Surprisingly, but before the advent of the Chinese hypothesis, many quite serious astronomers, perplexed and unable to figure it out, did not rule out that FRBs are of artificial origin. That is, they are products of the technological activity of some highly developed extraterrestrial civilizations. Once upon a time, the term “alien signals” was even coined for FRB.

For example, astrophysicists at the Harvard-Smithsonian Center for Astrophysics (Harvard-Smithsonian Center for Astrophysics), led by Avi Loeb (Avi Loeb) suggest artificial transmitters the size of our Earth or even more as sources of “fast radio bursts”“. Scientists believe that extraterrestrials move their starships, which are equipped with appropriate receivers, with short and powerful impulses.

After estimating the power of bursts, Loeb hypothesized that it should be enough to move spaceships weighing a million tons – 20 times heavier than the largest terrestrial ocean liner.

If so, the recent FRB activity is alarming. Either the aliens were worried about something, and they moved somewhere en masse, or the Universe became restless for an unknown to us reason.

A few years ago, Michael Hippke from the Institute for Data Analysis in Neukirchen-Vluyn, Germany and John Learned from the University of Hawaii in Manoa got a reason to suspect aliens in the FRB signal phenomenon.
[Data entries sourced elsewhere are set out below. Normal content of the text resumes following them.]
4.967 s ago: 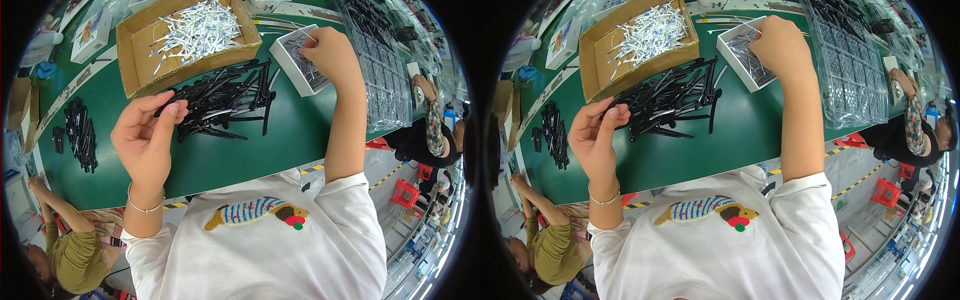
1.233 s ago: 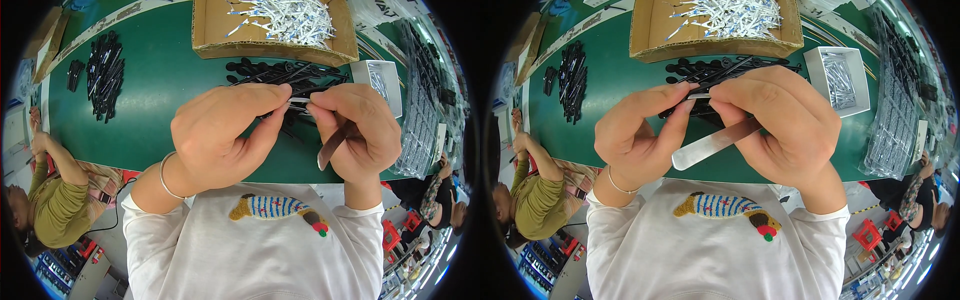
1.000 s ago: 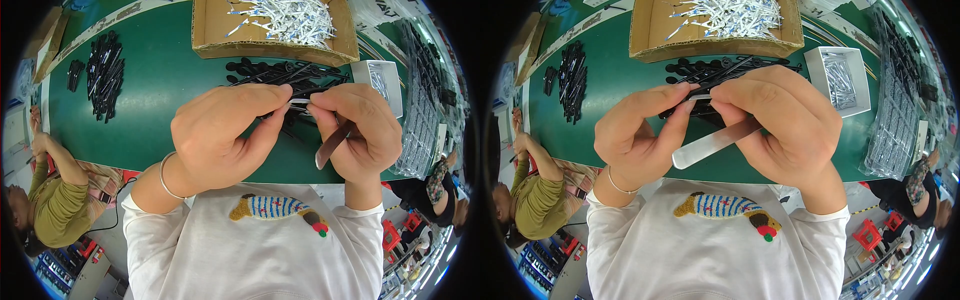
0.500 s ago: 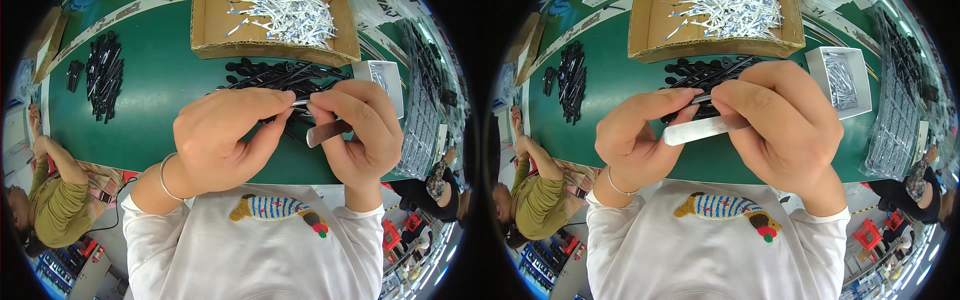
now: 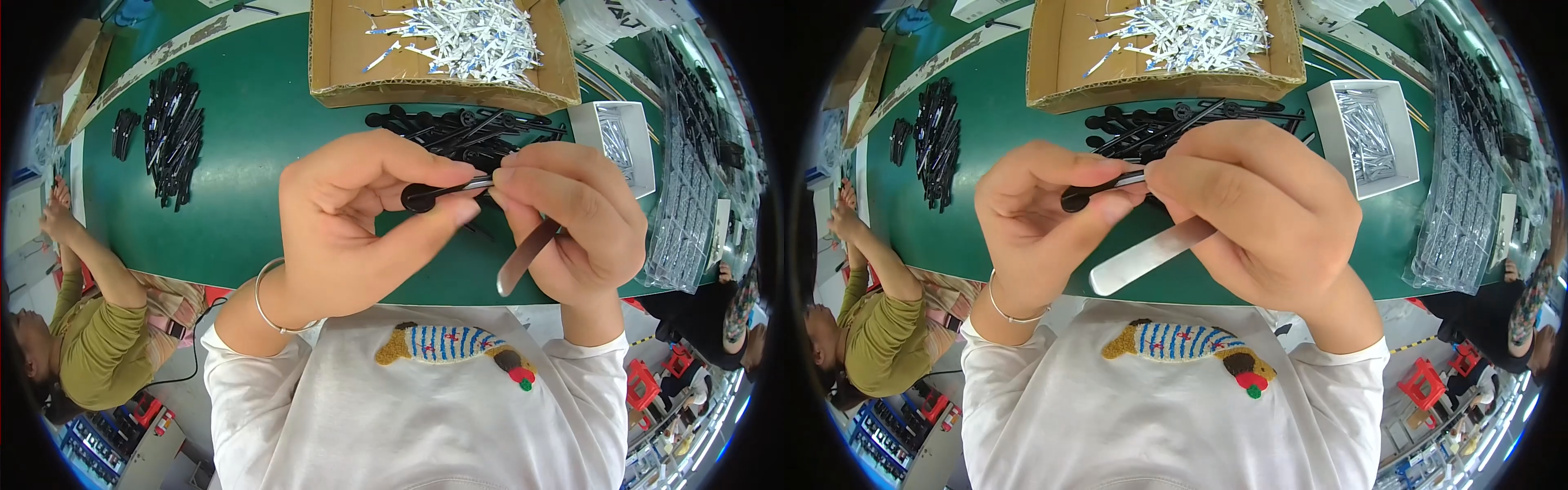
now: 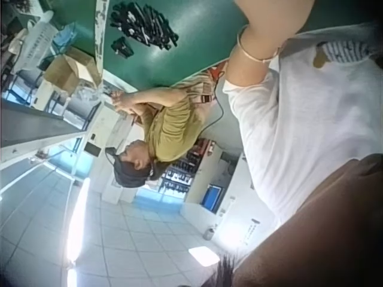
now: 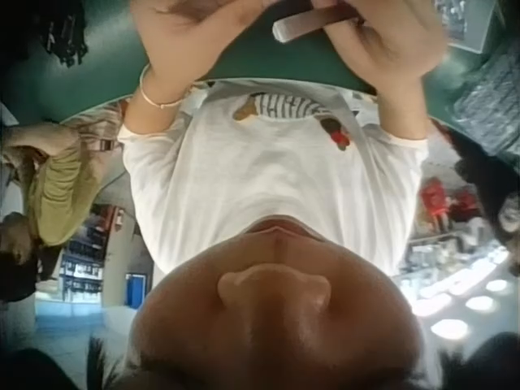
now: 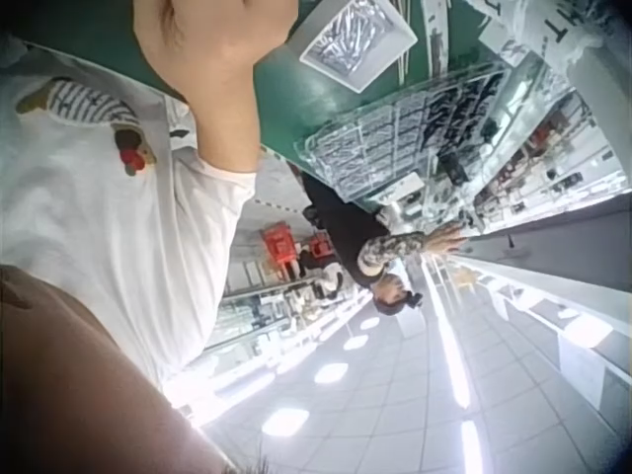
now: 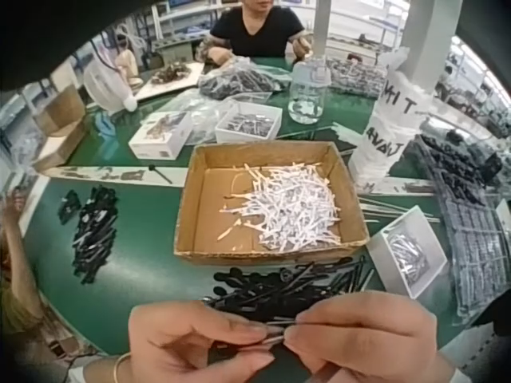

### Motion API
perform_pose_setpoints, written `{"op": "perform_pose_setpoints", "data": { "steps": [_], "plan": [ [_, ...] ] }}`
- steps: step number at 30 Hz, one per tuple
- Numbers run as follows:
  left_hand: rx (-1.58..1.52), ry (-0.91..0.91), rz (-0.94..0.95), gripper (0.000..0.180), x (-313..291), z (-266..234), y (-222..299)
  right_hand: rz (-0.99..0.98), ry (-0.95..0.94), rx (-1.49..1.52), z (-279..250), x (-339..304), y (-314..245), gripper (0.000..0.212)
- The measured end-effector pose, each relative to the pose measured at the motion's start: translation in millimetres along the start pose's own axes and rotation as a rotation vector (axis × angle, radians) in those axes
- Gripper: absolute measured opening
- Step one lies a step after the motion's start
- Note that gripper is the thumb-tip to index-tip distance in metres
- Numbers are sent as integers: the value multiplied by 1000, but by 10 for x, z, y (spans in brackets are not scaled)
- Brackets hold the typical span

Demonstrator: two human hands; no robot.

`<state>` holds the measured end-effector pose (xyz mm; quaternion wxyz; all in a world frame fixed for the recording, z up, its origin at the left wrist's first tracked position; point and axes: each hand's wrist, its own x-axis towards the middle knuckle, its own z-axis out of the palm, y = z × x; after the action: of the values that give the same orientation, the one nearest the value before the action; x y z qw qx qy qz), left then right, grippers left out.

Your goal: The person assembles small black components by inserting a thin white strip into each one using tweezers.

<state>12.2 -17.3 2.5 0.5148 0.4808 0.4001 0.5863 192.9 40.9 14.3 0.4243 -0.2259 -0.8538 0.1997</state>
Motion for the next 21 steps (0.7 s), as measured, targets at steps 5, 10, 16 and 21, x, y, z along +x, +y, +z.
{"op": "perform_pose_setpoints", "data": {
  "steps": [5, 10, 16, 21],
  "plan": [
    [-119, -2, -123, 8, 28, -28, -26, -102, 60, -70, 83, -52, 33, 21],
    [-288, 73, -317, 9, 52, -22, 17, 34, 78, 47, 30, -52, 73, 19],
    [-240, -67, -384, 14, 38, -29, 13, -137, 56, 133, -15, -32, 96, 23],
    [-213, -170, -280, 8, -4, -8, -18, 339, 231, 678, 52, -52, -61, 26]
  ]
}}
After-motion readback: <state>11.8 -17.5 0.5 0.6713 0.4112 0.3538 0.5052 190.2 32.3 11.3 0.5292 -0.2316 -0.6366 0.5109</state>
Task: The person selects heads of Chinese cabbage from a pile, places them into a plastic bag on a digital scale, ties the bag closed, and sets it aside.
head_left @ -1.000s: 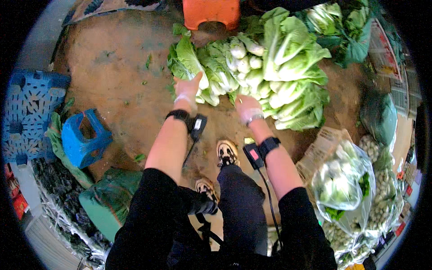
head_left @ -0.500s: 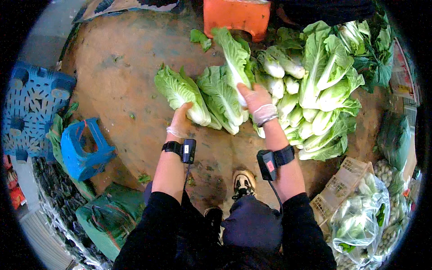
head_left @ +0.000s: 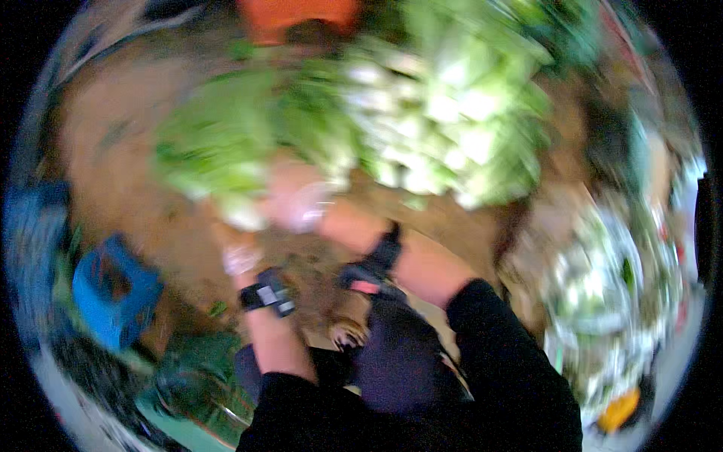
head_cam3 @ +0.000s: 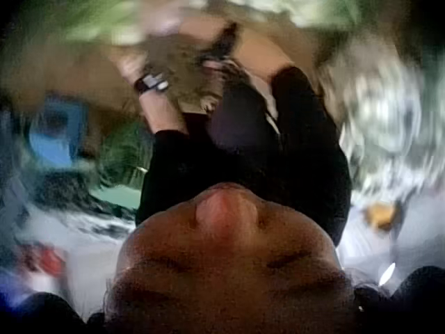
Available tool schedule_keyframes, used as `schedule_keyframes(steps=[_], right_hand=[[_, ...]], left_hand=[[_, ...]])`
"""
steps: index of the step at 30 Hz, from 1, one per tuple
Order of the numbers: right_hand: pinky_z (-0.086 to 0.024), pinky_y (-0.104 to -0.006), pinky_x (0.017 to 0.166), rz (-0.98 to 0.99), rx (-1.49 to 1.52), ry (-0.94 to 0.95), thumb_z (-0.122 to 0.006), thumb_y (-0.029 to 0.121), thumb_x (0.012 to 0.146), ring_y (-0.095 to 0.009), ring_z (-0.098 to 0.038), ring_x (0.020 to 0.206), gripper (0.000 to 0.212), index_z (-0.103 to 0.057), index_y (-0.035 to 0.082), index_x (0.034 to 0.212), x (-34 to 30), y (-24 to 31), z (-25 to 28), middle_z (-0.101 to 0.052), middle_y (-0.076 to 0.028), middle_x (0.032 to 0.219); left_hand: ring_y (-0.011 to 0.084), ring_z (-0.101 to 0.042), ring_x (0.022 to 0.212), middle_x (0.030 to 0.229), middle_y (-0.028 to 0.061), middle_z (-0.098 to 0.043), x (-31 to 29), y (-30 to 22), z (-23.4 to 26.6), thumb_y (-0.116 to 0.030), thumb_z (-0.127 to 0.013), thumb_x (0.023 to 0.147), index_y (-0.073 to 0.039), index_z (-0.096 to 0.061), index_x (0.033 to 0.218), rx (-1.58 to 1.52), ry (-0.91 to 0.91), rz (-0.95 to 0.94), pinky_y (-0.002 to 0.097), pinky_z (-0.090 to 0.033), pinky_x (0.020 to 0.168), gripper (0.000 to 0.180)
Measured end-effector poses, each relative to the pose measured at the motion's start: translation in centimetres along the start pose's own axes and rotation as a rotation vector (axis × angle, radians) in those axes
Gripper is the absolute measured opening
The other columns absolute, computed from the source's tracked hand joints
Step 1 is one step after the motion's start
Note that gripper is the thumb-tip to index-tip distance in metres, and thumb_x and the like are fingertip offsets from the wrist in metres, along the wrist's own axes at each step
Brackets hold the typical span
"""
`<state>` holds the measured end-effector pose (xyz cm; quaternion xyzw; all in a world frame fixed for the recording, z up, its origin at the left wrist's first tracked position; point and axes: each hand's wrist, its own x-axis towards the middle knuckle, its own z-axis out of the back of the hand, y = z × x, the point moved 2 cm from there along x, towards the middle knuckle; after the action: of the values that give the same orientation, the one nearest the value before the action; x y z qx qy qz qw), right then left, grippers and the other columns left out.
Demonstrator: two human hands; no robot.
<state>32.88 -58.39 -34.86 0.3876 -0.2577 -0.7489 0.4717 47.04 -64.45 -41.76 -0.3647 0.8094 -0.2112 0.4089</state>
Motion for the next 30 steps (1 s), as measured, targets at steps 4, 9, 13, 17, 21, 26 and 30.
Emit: schedule_keyframes(steps=[4, 9, 13, 17, 21, 26, 30], right_hand=[[-0.051, -0.0407, 0.061, -0.123, 0.004, 0.021, -0.066, 0.048, 0.066, -0.032, -0.063, 0.067, 0.052, -0.063, -0.001, 0.082, -7.4, 6.0, 5.9, -0.064, -0.016, 0.077], [-0.051, -0.0404, 0.064, -0.21, 0.155, -0.078, -0.065, 0.042, 0.071, -0.033, -0.063, 0.073, 0.052, -0.058, -0.002, 0.098, -20.2, 8.5, 11.8, -0.064, -0.018, 0.079], [-0.051, -0.0419, 0.066, -0.556, 0.397, -0.178, -0.065, 0.034, 0.067, -0.034, -0.064, 0.075, 0.059, -0.048, -0.002, 0.111, -34.7, 9.2, 15.8, -0.063, -0.021, 0.078], [-0.048, -0.0415, 0.078, -0.671, 0.746, -0.149, -0.056, 0.028, 0.069, -0.036, -0.062, 0.086, 0.059, -0.045, 0.007, 0.123, -48.8, 9.2, 16.3, -0.062, -0.022, 0.094], [-0.041, -0.0369, 0.091, -0.755, 1.02, -0.241, -0.055, 0.031, 0.074, -0.037, -0.054, 0.104, 0.073, -0.027, 0.004, 0.135, -57.6, 8.1, 12.5, -0.054, -0.028, 0.11], [-0.04, -0.0355, 0.092, -0.727, 1.008, -0.481, -0.064, 0.041, 0.07, -0.036, -0.051, 0.108, 0.086, -0.027, -0.004, 0.133, -64.2, 4.3, 10.8, -0.051, -0.029, 0.115], [-0.04, -0.0364, 0.092, -0.67, 1.046, -0.409, -0.068, 0.046, 0.065, -0.036, -0.051, 0.108, 0.089, -0.033, -0.005, 0.13, -71.4, 0.5, 16.1, -0.051, -0.026, 0.117]], left_hand=[[0.027, -0.042, 0.117, 0.13, 0.0126, -0.04, -8.5, -0.5, 1.0, -0.03, -0.056, 0.084, -0.008, -0.03, 0.133, 0.058, -0.056, 0.116, 0.0436, -0.036, 0.099, 0.06], [0.0282, -0.039, 0.119, 0.134, 0.0122, -0.036, -22.7, -3.0, -4.1, -0.028, -0.062, 0.079, -0.01, -0.026, 0.135, 0.191, -0.048, 0.264, 0.0458, -0.036, 0.1, 0.069], [0.0293, -0.038, 0.121, 0.137, 0.0119, -0.032, -32.0, -4.0, -9.5, -0.027, -0.067, 0.075, -0.012, -0.023, 0.136, 0.255, 0.02, 0.408, 0.0475, -0.035, 0.1, 0.077], [0.028, -0.039, 0.12, 0.135, 0.011, -0.035, -42.7, -4.0, -13.5, -0.033, -0.062, 0.079, -0.01, -0.028, 0.134, 0.712, 0.419, 0.57, 0.046, -0.037, 0.098, 0.069], [0.0256, -0.046, 0.114, 0.125, 0.0088, -0.047, -49.3, -1.6, -16.1, -0.021, -0.065, 0.074, -0.006, -0.037, 0.129, 0.658, 0.277, 0.905, 0.0417, -0.039, 0.097, 0.064], [0.0237, -0.043, 0.117, 0.127, 0.0067, -0.044, -57.5, 5.5, -18.0, -0.032, -0.072, 0.073, -0.007, -0.033, 0.131, 0.736, 0.398, 0.795, 0.0402, -0.037, 0.098, 0.074], [0.0237, -0.046, 0.113, 0.126, 0.0074, -0.046, -64.2, 10.7, -22.6, -0.038, -0.071, 0.069, -0.007, -0.037, 0.128, 0.757, 0.387, 0.78, 0.0421, -0.039, 0.096, 0.075]])
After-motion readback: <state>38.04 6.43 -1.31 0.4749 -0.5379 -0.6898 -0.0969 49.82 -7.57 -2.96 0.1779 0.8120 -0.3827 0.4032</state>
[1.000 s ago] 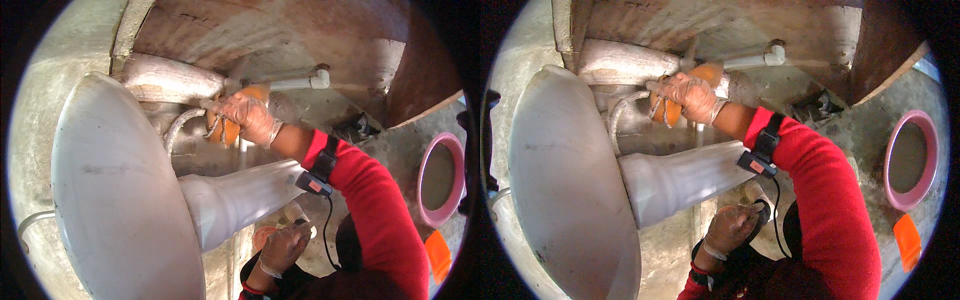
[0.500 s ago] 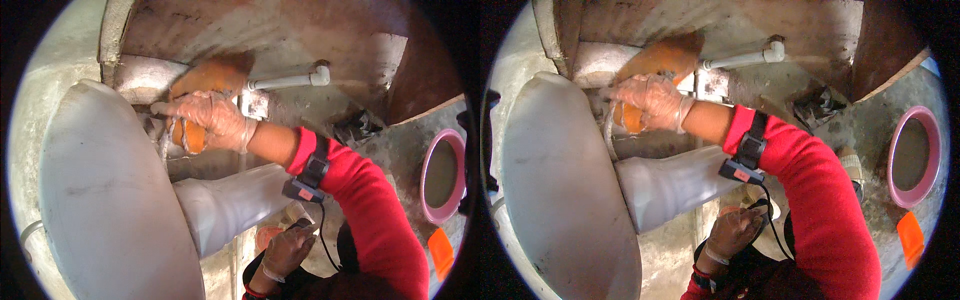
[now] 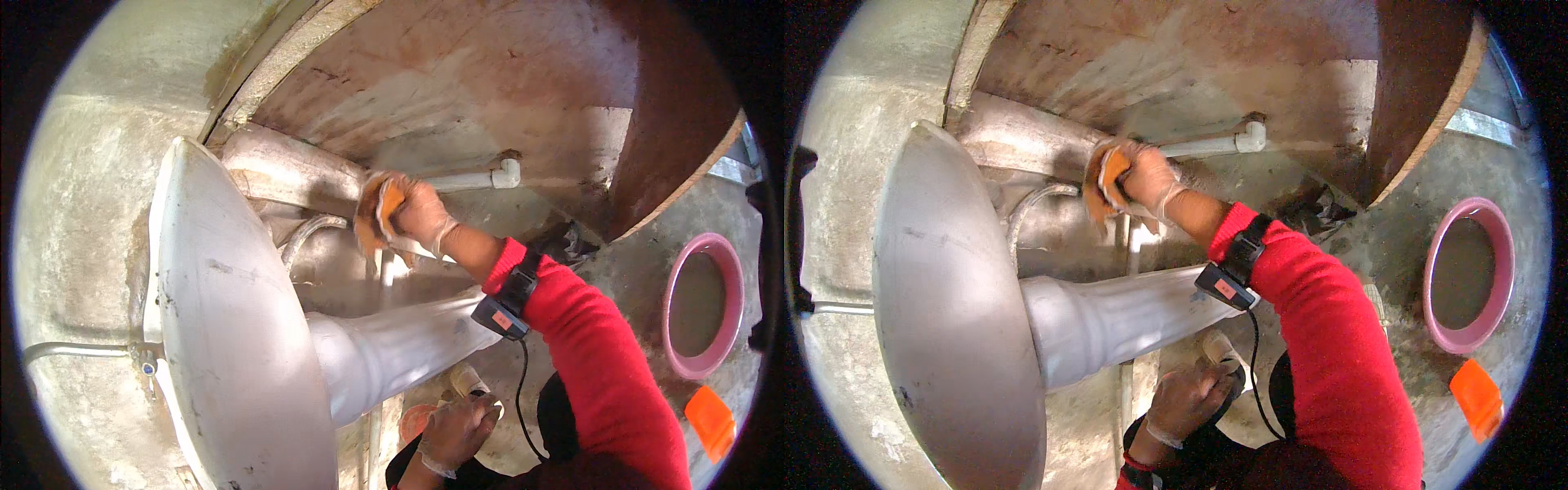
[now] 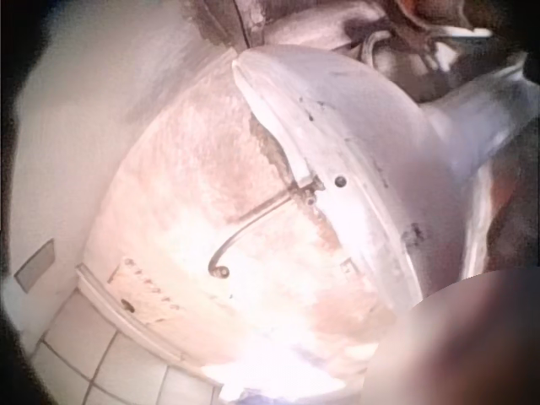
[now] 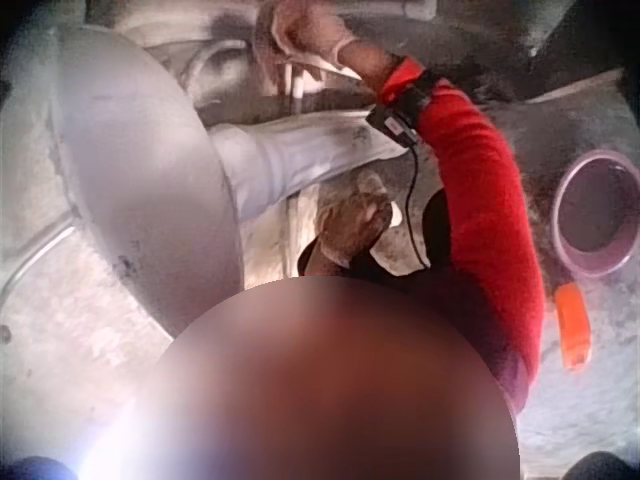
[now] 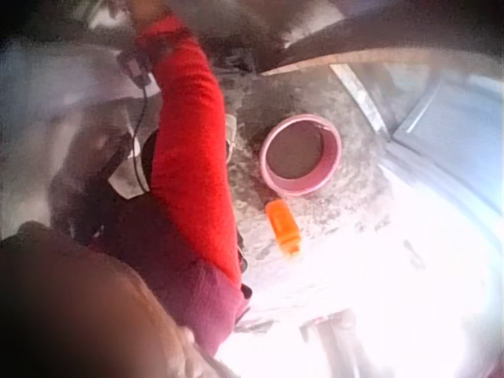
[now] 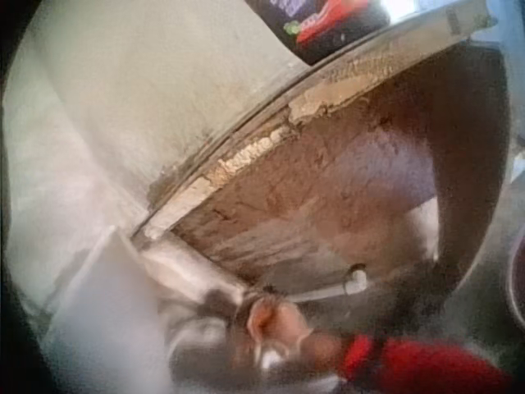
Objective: The person pours liquid from an orange bottle into a pink basin, then uses a cloth to wipe the wooden cabinet and the white pedestal sink. They repeatedly dip the cloth into the basin, wring it out, and continue wiping the sink and surrounding floor area.
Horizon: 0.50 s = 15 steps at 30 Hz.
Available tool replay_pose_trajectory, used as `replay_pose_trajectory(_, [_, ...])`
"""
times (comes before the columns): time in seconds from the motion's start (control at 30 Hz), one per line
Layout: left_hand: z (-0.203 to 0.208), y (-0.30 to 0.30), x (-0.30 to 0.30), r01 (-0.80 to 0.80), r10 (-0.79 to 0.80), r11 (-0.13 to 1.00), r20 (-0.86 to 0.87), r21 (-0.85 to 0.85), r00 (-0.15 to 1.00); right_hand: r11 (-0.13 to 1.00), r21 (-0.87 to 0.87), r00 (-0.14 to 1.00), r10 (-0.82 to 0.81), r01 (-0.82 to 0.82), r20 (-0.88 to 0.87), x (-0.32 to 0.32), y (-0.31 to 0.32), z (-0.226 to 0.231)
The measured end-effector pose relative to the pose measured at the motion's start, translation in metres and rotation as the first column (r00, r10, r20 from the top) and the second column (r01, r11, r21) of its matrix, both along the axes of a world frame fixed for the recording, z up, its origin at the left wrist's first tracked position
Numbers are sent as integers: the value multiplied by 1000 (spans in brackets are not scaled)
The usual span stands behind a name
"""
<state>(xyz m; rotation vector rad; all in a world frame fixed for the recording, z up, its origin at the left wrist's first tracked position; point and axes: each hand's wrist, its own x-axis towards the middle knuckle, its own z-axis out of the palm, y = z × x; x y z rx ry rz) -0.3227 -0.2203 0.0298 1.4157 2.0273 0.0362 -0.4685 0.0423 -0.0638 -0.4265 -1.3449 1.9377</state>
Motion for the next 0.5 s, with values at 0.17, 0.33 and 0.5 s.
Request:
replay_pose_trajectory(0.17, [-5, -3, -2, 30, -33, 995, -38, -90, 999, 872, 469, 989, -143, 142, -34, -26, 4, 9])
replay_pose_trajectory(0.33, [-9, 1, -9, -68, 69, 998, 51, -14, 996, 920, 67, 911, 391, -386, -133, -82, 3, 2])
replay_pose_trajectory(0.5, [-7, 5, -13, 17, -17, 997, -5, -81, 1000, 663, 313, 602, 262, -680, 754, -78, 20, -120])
They found that fast bursts include high and low frequency radio waves.

2,000 mysterious fast radio bursts from deep space: Who signals to humanity from the depths of the Universe? 2
Some astronomers believe that the FRB is hiding some information. But they still can’t understand it.

All the signals caught by that time were subject to a single pattern – the delay time of low frequencies relative to high frequencies is a multiple of 187.5. What this means is also not yet clear but it looks intriguing.